Technology and future ambitions
When it comes to construction technology it can sometimes feel like the future is already here, with increased autonomy, different power sources and artificial intelligence an accepted part of construction. However, the reality is that construction is still towards the start of this journey, and the biggest technological steps forward are ahead of us.
Mr Liu comments that XCMG is focused on many aspects of technology but highlights autonomous driving and electric drive as priorities. “XCMG already has a number of autonomous machines in our line-up, such as rollers, pavers and motor graders. In the future we are looking to expand this to other products. We are embracing autonomous machines, electric drive and telematics systems which can connect all of the machines in a fleet so that all the data can be seen and shared.”
Looking to the future, we return (unprompted, I promise) to International Construction’s Yellow Table where XCMG currently sit in fourth position, when Mr Liu is asked about the company’s future ambitions.

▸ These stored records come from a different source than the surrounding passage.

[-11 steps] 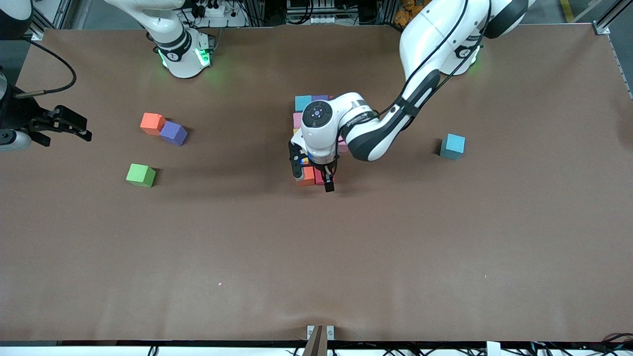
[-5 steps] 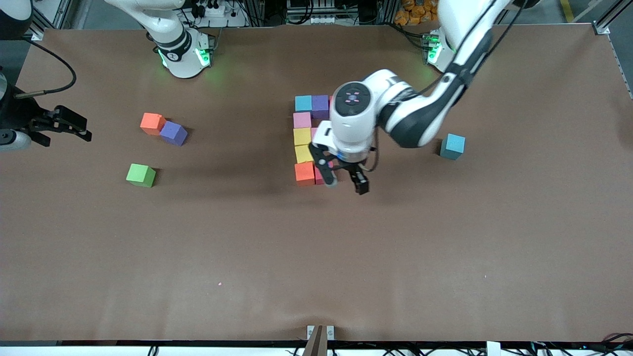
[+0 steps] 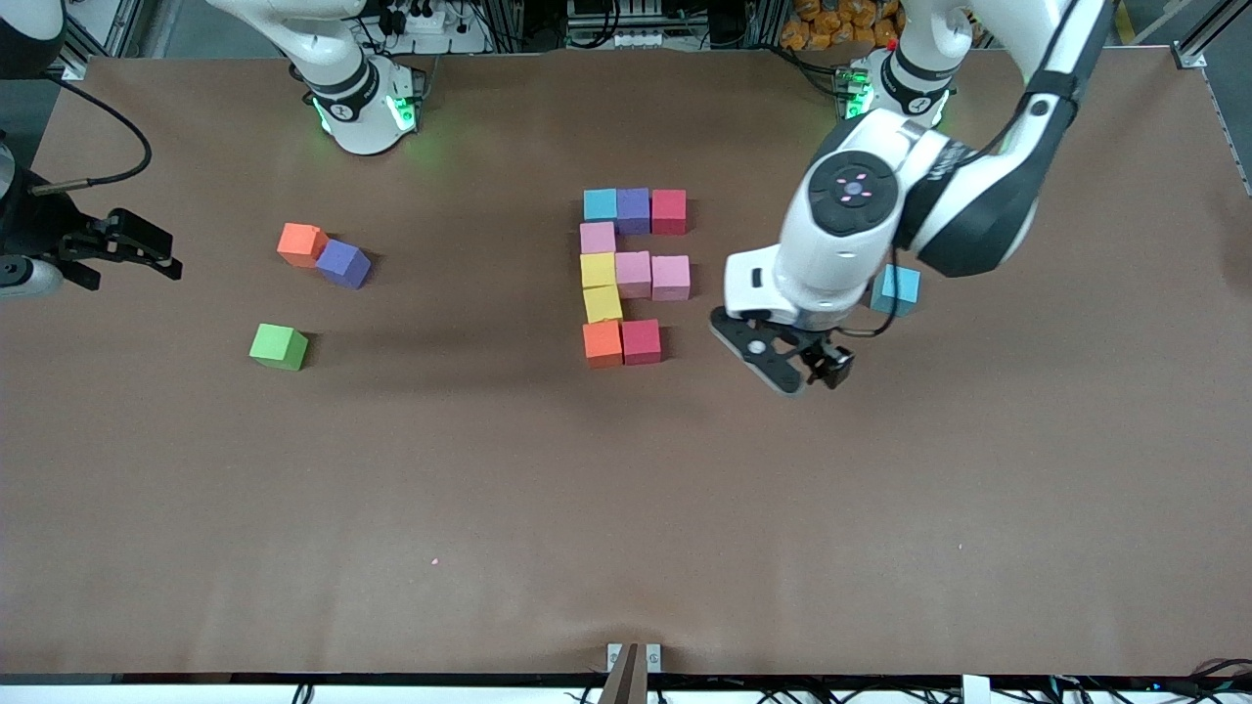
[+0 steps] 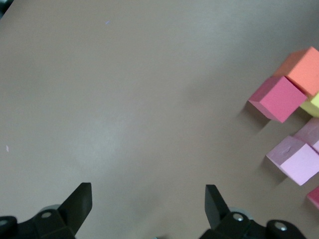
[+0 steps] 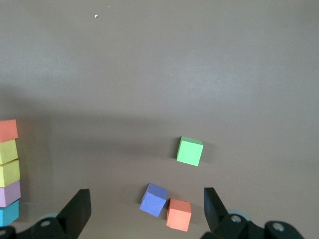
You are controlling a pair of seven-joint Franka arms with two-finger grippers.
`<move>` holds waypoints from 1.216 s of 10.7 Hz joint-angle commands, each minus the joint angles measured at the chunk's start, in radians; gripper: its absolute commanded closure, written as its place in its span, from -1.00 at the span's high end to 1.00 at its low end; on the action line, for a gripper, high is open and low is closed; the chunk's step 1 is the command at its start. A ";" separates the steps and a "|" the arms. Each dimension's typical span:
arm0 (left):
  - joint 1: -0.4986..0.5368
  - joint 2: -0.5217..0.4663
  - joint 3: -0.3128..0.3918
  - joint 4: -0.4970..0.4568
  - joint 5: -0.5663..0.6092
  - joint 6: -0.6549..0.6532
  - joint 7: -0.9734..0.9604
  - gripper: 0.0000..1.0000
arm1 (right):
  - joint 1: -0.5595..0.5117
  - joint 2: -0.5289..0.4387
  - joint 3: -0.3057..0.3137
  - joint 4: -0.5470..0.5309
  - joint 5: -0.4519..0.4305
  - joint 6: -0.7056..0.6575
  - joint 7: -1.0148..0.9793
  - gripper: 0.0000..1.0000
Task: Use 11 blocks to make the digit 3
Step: 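Move the left gripper to the cyan cube and grasp it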
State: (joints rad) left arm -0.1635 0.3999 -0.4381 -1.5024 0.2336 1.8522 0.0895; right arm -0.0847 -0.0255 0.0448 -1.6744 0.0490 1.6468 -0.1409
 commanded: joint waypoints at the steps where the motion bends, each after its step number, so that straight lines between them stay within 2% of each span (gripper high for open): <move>1: 0.031 -0.041 -0.005 -0.038 -0.025 -0.034 -0.161 1.00 | -0.001 0.004 0.003 0.012 0.002 -0.002 0.015 1.00; 4: 0.079 -0.046 -0.005 -0.044 -0.033 -0.083 -0.345 1.00 | 0.000 0.004 0.003 0.012 0.002 -0.002 0.015 1.00; 5: 0.122 -0.043 -0.005 -0.045 -0.045 -0.106 -0.361 1.00 | 0.000 0.004 0.003 0.012 0.002 -0.002 0.015 1.00; 9: 0.139 -0.036 0.071 -0.067 -0.033 -0.198 -0.347 1.00 | 0.002 0.006 0.003 0.012 0.002 -0.001 0.015 1.00; 11: 0.151 -0.096 0.070 -0.221 -0.033 -0.144 -0.361 1.00 | 0.000 0.006 0.003 0.012 0.002 -0.001 0.015 1.00; 13: 0.206 -0.194 0.073 -0.436 -0.046 0.017 -0.363 1.00 | 0.002 0.006 0.003 0.010 0.002 -0.002 0.015 1.00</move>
State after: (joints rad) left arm -0.0005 0.3394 -0.3679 -1.7316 0.2135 1.7555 -0.2679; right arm -0.0836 -0.0243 0.0455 -1.6743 0.0490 1.6473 -0.1409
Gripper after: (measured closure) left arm 0.000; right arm 0.000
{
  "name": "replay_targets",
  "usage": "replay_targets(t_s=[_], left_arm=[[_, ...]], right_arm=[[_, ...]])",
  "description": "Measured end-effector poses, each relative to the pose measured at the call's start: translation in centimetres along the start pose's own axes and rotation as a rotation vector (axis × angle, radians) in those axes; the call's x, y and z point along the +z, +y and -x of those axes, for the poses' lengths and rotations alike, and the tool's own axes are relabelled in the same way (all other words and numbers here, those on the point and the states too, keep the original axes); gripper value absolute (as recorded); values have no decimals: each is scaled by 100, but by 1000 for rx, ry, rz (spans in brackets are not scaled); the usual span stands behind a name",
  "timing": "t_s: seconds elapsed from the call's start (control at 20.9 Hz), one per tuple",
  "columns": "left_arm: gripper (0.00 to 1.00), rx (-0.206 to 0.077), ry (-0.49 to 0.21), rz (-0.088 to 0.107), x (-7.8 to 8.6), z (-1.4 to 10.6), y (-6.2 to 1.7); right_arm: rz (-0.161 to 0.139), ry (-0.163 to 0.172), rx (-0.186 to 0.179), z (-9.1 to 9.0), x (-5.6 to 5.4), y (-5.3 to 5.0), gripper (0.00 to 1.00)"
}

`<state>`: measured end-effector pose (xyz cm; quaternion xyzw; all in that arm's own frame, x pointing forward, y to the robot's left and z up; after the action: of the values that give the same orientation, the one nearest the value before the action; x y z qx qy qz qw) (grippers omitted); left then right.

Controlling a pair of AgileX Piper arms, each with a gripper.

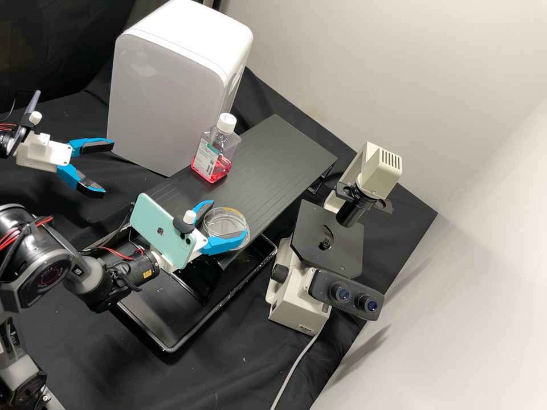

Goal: Place the lid on the petri dish

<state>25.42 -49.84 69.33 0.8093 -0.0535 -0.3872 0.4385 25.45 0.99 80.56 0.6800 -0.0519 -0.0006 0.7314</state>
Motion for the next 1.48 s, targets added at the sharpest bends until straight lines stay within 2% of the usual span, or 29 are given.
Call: replay_targets(t_s=[0.14,0.29,0.38,0.53,0.62,0.76,0.81,1.48], left_arm=[[100,2,3,2,-3,0,1],[100,5,10,5,-9,0,4],[100,6,12,6,-11,0,5],[100,9,21,10,-19,0,9],[100,10,23,11,-21,0,9],[100,10,23,11,-21,0,9],[100,10,23,11,-21,0,9],[100,10,21,11,-13,-3,8]], right_arm=[[-5,4,-3,0,-2,-1,0],[-47,6,4,3,1,6,0],[-53,4,2,9,14,9,0],[-82,9,4,16,26,19,0],[-111,16,0,29,40,24,0],[-170,23,1,28,63,48,0],[-177,24,1,28,66,52,0],[-183,25,0,41,73,49,0]])
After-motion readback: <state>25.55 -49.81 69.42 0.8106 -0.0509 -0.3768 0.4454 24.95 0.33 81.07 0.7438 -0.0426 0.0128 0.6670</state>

There is a (relatively) small gap between XCMG in fourth and John Deere in third position before a large gap to Komatsu and another leap to industry heavyweight Caterpillar at the top. Mr Liu says the company’s aim is to become one of the top two OEMs in the world but concedes that it might take, “Ten or fifteen years before that happens as the gap is currently large.”
XCMG has a large product range and the company’s vice president admits it is not possible to compete with Komatsu and Caterpillar in every product range in every country in the world. However, he points to the success of the company’s crane business and says that in numerous countries the company’s excavators are very competitive for sales compared to their two rivals.
During the conversation he is very complimentary of Caterpillar and Komatsu, saying, “The great products that they produce inspired us to try and catch up with them. We have been working very hard to try and catch up with them, we have been working 365 days every year.”
The gap from XCMG to Caterpillar and Komatsu in terms of sales figures is considerable; however, when not even a global pandemic can seemingly put much of a dent in a company’s momentum then the future remains unwritten.